Como um dia de domingo...

Jardim Leonor Mendes de Barros - 28/10/07

Se você olhar bem pra mim, nunca diria que me encontraria num campeonato de skate. Mas seus olhos podem te enganar. Todo ano dou uma passada em um campeonato que acontece na famosa ladeira “barriga da velha”, localizada nas Palmas do Tremembé. Agora você olha bem pra mim e pergunta: mas o que você foi fazer por lá? Reminiscências eu diria. Me admiro desta moçada num sol de lascar, sem nenhum conforto, olhando alguém, menino ou menina descer em manobras aquela ladeira.

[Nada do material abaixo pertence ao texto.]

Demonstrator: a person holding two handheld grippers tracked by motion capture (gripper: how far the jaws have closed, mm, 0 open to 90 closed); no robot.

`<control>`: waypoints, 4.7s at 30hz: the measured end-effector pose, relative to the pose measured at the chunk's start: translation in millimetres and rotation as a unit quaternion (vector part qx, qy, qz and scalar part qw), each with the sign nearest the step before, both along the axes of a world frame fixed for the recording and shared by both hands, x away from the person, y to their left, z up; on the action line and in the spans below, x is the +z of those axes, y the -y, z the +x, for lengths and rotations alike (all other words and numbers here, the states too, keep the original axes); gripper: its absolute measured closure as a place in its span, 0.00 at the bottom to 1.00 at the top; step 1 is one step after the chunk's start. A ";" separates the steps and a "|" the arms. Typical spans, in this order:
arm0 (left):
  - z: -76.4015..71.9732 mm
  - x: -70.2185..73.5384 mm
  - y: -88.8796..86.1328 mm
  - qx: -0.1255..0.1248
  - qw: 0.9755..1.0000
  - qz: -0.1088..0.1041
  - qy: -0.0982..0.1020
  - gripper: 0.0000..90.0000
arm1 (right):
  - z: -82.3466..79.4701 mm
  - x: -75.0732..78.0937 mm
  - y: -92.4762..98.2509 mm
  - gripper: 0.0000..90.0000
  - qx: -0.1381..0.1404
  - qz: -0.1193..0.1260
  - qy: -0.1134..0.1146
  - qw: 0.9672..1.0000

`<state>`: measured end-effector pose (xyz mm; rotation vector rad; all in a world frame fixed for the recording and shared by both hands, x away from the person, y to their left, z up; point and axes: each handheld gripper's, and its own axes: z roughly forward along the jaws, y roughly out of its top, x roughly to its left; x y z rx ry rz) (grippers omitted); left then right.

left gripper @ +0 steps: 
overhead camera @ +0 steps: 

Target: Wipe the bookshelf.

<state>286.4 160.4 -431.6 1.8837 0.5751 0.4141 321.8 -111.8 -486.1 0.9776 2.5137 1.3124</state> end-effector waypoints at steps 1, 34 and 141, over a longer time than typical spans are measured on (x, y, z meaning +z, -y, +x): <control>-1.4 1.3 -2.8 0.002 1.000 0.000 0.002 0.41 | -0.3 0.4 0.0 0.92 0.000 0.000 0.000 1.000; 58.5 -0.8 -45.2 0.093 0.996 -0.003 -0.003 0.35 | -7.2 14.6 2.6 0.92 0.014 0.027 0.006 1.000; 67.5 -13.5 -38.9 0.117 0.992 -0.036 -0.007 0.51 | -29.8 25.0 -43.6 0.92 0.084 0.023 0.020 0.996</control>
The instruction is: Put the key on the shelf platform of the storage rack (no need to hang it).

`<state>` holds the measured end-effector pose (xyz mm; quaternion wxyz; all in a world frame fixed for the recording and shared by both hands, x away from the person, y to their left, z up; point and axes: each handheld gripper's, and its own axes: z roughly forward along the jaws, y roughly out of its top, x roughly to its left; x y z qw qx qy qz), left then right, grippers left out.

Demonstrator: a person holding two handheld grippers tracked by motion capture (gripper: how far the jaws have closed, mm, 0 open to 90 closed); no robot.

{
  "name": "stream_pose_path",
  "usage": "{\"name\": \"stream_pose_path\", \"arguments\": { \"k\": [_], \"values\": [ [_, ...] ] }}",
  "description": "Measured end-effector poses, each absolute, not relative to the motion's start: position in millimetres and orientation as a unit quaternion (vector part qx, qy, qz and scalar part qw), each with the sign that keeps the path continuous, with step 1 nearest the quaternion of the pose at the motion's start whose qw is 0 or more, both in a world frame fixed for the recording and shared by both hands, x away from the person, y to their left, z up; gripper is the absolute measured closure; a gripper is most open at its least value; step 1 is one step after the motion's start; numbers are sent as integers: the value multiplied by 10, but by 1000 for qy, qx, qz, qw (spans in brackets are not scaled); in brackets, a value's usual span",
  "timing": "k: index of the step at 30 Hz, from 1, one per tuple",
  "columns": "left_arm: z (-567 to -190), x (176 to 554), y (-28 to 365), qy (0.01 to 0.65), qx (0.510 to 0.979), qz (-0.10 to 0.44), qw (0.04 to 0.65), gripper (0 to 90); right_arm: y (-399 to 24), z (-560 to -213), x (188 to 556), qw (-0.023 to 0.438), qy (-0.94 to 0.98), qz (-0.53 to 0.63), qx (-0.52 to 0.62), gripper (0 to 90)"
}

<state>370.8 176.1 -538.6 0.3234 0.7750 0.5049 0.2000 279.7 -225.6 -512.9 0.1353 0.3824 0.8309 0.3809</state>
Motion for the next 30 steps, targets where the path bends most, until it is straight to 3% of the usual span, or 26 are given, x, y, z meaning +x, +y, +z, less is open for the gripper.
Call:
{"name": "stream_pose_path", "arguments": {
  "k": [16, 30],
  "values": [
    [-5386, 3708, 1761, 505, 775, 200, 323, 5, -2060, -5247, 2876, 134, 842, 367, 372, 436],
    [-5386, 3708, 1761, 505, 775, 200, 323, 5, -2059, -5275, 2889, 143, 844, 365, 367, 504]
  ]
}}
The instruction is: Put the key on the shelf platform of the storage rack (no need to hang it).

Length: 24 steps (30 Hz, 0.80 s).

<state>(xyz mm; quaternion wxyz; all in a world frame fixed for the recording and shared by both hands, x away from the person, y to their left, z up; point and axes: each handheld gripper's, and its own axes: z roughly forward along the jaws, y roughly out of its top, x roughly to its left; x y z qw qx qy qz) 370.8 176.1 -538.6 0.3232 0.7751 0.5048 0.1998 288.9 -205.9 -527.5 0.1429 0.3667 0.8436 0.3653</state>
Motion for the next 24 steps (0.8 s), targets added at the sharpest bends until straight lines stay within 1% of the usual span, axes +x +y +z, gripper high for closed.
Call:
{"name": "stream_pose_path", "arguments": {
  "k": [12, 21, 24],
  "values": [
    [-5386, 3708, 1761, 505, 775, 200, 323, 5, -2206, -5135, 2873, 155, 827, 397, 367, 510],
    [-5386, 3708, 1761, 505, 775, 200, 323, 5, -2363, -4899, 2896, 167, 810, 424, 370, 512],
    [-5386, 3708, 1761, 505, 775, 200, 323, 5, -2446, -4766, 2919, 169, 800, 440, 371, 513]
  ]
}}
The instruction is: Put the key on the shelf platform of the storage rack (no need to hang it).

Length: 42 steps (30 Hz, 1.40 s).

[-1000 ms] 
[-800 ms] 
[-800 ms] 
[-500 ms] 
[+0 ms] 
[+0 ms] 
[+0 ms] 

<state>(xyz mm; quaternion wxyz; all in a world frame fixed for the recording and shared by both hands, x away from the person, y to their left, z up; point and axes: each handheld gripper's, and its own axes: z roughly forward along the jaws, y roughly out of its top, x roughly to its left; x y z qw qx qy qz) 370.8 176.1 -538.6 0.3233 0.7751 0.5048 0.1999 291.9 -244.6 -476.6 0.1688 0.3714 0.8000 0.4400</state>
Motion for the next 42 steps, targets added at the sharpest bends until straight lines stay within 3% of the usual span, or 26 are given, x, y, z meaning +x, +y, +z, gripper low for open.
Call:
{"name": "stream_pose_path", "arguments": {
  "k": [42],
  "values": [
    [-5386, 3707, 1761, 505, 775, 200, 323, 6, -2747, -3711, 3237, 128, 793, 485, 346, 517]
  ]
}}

Asfalto 40 graus. Desta vez fiquei pouco. Nem cumprimentei meus velhos amigos skativos. Bolota, Indião... Mas foi quando voltei pra casa que o skate tocou de verdade meu dia. Recebi no celular um telefonema. Era o Bolota chateado pois uma senhora da associação do bairro, havia vociferado diversas vezes contra o evento. Citando um vereador como força política, ameaçou processar a organização. Minutos antes me chamara a atenção o som baixo pra um evento deste porte. O publico pacífico aplaudindo candidamente os concorrentes. Quando fui eram meninas que competiam. Eventos sempre são incômodos e precisam ser planejados. O da “barriga da velha” tem autorização para acontecer e nunca invade a noite, é apenas diurno.

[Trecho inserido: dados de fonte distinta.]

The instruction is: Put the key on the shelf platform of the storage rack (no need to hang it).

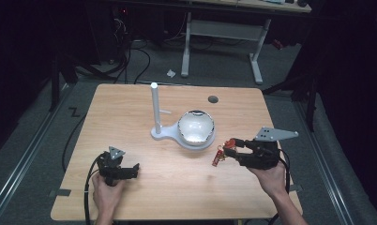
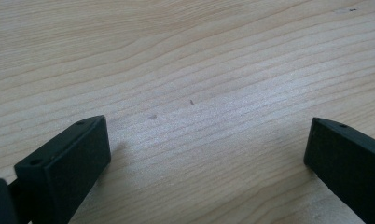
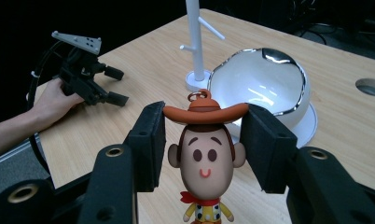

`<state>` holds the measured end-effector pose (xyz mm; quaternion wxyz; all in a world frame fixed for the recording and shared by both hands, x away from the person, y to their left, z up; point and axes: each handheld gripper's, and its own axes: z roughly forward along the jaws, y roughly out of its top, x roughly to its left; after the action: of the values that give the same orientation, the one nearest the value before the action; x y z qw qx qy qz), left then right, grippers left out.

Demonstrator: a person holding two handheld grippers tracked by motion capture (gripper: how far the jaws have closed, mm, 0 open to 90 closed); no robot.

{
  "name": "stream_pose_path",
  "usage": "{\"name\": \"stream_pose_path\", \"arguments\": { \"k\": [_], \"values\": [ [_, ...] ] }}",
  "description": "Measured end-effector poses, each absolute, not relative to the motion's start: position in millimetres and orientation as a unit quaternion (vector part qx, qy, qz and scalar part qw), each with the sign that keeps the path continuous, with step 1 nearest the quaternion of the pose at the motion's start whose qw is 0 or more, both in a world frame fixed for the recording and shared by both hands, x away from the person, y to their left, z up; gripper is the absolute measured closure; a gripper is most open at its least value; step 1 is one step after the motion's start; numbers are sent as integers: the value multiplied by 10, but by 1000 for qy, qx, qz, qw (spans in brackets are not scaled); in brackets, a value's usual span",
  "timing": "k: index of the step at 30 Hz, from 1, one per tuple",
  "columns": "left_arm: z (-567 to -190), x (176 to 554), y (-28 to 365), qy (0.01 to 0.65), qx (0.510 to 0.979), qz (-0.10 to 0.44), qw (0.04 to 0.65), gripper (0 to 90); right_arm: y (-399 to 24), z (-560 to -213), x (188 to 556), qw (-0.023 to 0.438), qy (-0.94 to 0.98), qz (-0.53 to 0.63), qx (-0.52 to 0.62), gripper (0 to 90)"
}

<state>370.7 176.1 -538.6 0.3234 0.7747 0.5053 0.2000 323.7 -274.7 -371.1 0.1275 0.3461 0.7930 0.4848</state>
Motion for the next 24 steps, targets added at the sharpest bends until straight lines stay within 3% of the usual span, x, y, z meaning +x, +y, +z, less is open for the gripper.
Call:
{"name": "stream_pose_path", "arguments": {
  "k": [24],
  "values": [
    [-5386, 3710, 1761, 505, 775, 200, 324, 6, -2548, -3244, 3752, 119, 799, 489, 329, 517]
  ]
}}
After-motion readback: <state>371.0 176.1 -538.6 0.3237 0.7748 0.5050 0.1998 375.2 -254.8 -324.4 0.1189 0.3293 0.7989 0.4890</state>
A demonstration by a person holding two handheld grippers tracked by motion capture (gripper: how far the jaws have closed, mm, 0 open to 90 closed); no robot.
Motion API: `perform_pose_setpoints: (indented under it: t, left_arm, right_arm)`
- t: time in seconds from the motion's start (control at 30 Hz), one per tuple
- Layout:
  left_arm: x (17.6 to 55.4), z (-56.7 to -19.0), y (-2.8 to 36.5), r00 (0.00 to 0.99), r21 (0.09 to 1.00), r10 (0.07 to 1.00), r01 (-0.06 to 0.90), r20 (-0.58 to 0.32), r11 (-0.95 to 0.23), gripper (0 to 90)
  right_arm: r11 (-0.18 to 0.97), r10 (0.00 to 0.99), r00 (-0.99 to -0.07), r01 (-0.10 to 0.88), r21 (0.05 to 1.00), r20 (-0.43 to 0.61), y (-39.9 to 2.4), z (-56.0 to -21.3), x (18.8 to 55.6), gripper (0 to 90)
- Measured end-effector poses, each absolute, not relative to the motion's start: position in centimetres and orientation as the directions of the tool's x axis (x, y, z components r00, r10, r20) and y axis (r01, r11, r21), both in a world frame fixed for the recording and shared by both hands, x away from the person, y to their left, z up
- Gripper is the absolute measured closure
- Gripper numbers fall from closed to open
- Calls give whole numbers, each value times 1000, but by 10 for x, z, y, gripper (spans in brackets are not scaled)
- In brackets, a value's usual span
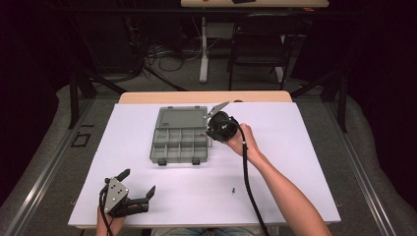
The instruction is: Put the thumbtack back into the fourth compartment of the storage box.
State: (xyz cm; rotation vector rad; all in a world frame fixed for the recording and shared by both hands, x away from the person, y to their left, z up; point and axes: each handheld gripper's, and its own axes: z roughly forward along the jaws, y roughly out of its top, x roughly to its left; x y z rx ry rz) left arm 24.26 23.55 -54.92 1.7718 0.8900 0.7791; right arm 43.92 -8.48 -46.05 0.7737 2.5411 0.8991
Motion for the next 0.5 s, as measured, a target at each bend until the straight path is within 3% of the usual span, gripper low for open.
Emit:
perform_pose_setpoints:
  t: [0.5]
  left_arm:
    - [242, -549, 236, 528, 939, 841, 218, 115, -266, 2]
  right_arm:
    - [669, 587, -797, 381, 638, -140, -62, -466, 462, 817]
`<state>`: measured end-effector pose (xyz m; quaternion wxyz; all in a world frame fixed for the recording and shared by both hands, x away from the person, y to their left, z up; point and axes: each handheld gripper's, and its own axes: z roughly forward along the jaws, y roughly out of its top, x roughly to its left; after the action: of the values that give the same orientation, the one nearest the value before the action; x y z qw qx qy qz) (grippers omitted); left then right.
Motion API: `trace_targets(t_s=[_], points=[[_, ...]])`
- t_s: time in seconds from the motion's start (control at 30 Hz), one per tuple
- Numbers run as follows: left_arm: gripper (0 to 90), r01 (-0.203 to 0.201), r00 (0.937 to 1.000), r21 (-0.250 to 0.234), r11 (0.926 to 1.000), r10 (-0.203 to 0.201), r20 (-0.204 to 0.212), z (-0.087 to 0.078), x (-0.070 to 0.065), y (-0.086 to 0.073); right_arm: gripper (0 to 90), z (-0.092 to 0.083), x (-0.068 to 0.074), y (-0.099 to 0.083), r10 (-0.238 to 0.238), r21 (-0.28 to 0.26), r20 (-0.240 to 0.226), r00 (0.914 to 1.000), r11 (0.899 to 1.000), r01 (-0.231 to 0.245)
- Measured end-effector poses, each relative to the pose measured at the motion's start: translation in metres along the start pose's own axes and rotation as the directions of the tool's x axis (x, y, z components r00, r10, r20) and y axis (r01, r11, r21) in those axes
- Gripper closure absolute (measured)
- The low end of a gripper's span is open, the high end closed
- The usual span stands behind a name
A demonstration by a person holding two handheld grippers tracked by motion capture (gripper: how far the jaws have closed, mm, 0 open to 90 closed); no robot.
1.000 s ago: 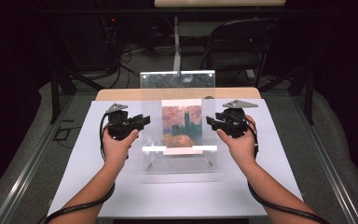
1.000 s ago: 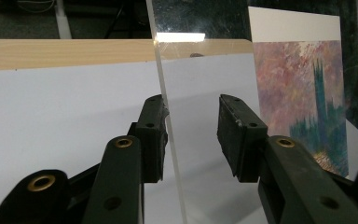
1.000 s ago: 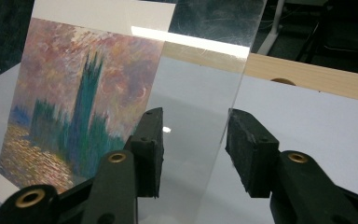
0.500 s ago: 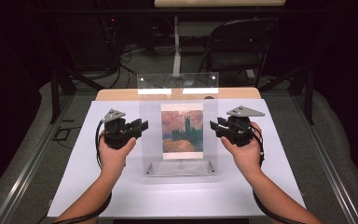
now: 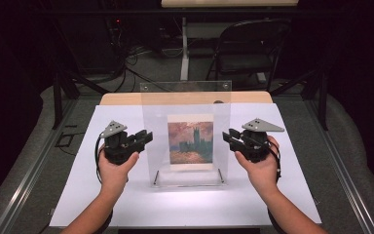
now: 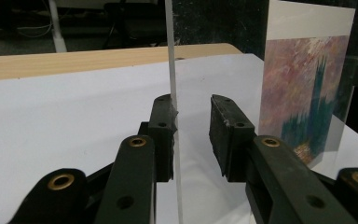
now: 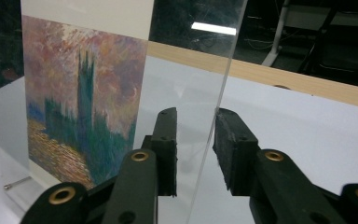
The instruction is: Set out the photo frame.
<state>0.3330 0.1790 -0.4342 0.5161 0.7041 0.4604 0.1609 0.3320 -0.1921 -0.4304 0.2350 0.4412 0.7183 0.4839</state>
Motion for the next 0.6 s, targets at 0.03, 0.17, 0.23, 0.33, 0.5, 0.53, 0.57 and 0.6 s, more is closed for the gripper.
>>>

Conheço a senhora que reclamou. Bate meio que com a minha idade. E hoje me veio uma palavra à mente. Preconceito. Será que se fosse o Bruno e Marrone num arranca peão brabo, fazendo barulho, sujeira e povo pra todo o lado, será que ela reclamaria também? E uma marcha evangélica onde eles pensam que Deus é surdo e por isso precisam do som no último, além da falta de educação ambiental básica, que não é respeitada, será que ela reclamava também? Afirmo que não.

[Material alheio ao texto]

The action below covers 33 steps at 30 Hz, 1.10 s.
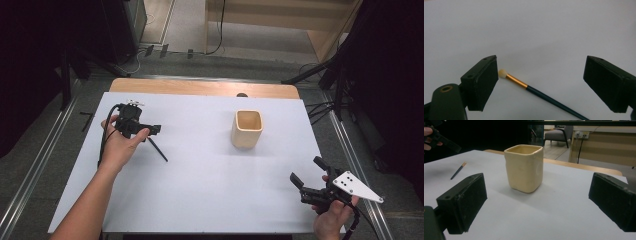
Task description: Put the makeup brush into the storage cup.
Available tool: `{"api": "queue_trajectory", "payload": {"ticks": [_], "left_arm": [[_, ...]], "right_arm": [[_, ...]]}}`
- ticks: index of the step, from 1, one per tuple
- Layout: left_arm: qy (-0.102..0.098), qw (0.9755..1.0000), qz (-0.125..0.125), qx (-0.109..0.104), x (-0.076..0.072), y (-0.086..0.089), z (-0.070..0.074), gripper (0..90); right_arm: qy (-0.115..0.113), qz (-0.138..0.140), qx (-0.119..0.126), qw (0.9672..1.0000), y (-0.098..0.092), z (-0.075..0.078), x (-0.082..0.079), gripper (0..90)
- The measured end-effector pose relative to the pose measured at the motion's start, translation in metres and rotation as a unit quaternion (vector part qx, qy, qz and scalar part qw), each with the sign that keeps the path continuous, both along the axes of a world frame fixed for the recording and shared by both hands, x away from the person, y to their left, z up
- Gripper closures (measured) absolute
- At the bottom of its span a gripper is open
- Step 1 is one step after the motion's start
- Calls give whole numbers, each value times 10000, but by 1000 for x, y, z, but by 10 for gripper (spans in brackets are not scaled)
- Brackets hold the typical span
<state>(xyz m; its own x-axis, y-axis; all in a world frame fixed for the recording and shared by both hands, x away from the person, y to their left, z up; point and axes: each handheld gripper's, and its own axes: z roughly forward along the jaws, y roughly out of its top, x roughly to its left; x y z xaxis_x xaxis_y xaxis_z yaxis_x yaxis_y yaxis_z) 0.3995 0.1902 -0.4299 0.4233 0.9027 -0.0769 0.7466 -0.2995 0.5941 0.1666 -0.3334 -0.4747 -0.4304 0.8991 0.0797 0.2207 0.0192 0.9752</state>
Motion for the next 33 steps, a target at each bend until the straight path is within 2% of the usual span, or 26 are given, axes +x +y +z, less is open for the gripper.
{"api": "queue_trajectory", "payload": {"ticks": [1,2,3,6,8,10,12,13,14,17,19,22,23,27,33], "left_arm": [[128,9999,73,33,2,-1,-1,133],[386,9991,165,80,5,-2,-3,136],[386,9991,165,80,5,-2,-3,141],[582,9979,282,75,8,-3,-4,148],[578,9976,360,127,9,-4,-4,151],[680,9968,414,78,10,-4,-5,154],[769,9962,392,134,12,-4,-7,155],[898,9950,417,161,14,-5,-9,180],[898,9950,417,161,14,-5,-9,192],[1126,9920,491,294,17,-6,-12,241],[1197,9907,543,340,19,-6,-14,282],[1311,9875,599,640,21,-8,-17,406],[1358,9863,609,712,22,-9,-18,412],[1542,9827,694,753,27,-10,-22,433],[1688,9799,796,709,31,-12,-27,467]], "right_arm": [[-1,1,12,10000,0,0,0,21],[2,3,17,10000,0,0,0,21],[2,3,17,10000,0,0,0,21],[16,2,3,10000,0,-1,1,21],[16,0,-1,10000,0,-1,1,20],[34,-6,10,10000,0,-1,1,21],[39,-2,18,10000,0,-1,1,21],[49,-1,20,10000,0,-1,1,21],[49,-1,20,10000,0,-1,1,21],[56,-7,20,10000,0,-2,1,21],[58,-9,22,10000,0,-2,1,21],[61,-6,12,10000,0,-2,2,21],[69,-5,10,10000,0,-2,2,20],[70,0,11,10000,0,-2,2,21],[60,-10,2,10000,-1,-2,2,21]]}}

Preconceito. O skate sempre sofreu disso e não é agora que isso vai acabar. O skate representa de alguma forma uma liberdade incômoda. E isso até faz parte deste folclore. O que não é postura de uma Associação de Bairro é vir vociferar contra um evento, ameaçando ao invés de sentar com a organização e encontrar um termo adequado pro cidadão e para os adolescentes que querem o campeonato. Ter uma postura madura perante as coisas é saber sentar e negociar. E digo aqui nesta crônica um conselho pro Bolota. Seja você a parte madura nesta história. Sente e negocie, deixa que apenas ela aja como adolescente.